The trace timeline stores append-only history. Good for properties about how the state changed over time: no message was received before it was sent, the leader term never decreased, every debit has a matching credit.
Invariants can derive snapshots from event histories by keeping an internal counter and updating it as events arrive. The fault timeline adds infrastructure context for free, and every event you emit is one that production observability also sees.
When to Use Invariants vs Assertions
Assertions (assert_always!, assert_sometimes!) belong inside workloads. They validate local properties from the workload’s perspective: this response has the right balance, this error path was exercised.
Invariants validate global, cross-workload properties from an omniscient perspective. They watch the trace timeline and check that the system’s history is consistent. Use them for:
- Conservation laws (messages, resources, committed values)
- No-phantom properties (never receive something that was not sent)
- Consistency across processes (leader election: at most one leader per term)

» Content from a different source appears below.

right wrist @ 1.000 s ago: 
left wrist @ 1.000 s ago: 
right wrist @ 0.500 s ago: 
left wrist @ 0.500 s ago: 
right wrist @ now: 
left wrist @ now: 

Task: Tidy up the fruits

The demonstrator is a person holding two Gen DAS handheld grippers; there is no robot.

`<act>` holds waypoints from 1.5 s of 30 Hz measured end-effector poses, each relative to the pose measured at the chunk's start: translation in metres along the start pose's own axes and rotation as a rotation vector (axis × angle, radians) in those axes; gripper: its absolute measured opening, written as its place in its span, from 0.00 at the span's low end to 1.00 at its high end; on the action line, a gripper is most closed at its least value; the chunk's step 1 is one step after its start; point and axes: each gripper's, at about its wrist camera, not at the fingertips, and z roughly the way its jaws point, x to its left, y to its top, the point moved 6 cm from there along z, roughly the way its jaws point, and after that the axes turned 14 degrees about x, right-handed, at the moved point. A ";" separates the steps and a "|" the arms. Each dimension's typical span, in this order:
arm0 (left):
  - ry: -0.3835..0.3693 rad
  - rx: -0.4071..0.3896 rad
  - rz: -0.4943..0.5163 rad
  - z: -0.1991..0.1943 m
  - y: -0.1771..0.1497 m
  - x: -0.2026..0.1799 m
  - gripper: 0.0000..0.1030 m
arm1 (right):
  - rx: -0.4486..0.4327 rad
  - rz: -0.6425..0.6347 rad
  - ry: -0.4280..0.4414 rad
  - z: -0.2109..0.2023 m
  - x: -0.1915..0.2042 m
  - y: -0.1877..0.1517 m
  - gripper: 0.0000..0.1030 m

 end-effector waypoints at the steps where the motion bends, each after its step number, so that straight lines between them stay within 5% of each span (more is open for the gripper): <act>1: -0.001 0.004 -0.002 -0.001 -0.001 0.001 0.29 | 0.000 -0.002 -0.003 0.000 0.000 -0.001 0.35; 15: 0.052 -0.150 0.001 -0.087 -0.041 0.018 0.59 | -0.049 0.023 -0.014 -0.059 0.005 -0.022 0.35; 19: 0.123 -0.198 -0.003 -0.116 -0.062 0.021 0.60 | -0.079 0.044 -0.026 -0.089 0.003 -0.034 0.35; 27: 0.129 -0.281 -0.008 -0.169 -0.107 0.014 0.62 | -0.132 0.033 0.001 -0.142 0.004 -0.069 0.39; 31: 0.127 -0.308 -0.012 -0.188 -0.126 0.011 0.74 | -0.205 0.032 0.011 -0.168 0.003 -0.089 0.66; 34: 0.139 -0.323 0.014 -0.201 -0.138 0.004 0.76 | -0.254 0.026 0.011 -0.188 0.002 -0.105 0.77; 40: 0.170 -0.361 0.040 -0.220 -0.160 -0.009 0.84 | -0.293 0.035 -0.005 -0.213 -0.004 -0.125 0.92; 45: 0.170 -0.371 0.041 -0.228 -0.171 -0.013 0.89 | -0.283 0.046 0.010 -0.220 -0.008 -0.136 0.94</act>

- Monotonicity properties (ballot numbers only increase)
- Causal ordering (a write to
xmust come before a read that returns it) - Time-shaped anomalies (retry rates that stay elevated after the trigger fault healed — the metastable failure signature)
A useful rule of thumb: if the property involves state from more than one process or workload, it is an invariant. If it is about one workload’s local view, it is an assertion. Inside an invariant, prefer the assertion macros over a raw panic! so failures are recorded with the seed.
Performance
Invariants run after every simulation step. A typical simulation processes thousands of steps per iteration, and you might run hundreds of iterations. Keep invariants fast.
Concretely: use cursor-based since rather than full snapshot, iterate only the new events, compare a few counters, check a simple predicate. Avoid expensive operations like sorting large datasets or formatting strings on the happy path. The format! in the failure message is fine because it only runs when the invariant fails.
If you find yourself wanting a slow invariant, like replaying a log to verify consistency, run it only in the workload’s check() method at the end of the simulation rather than on every step.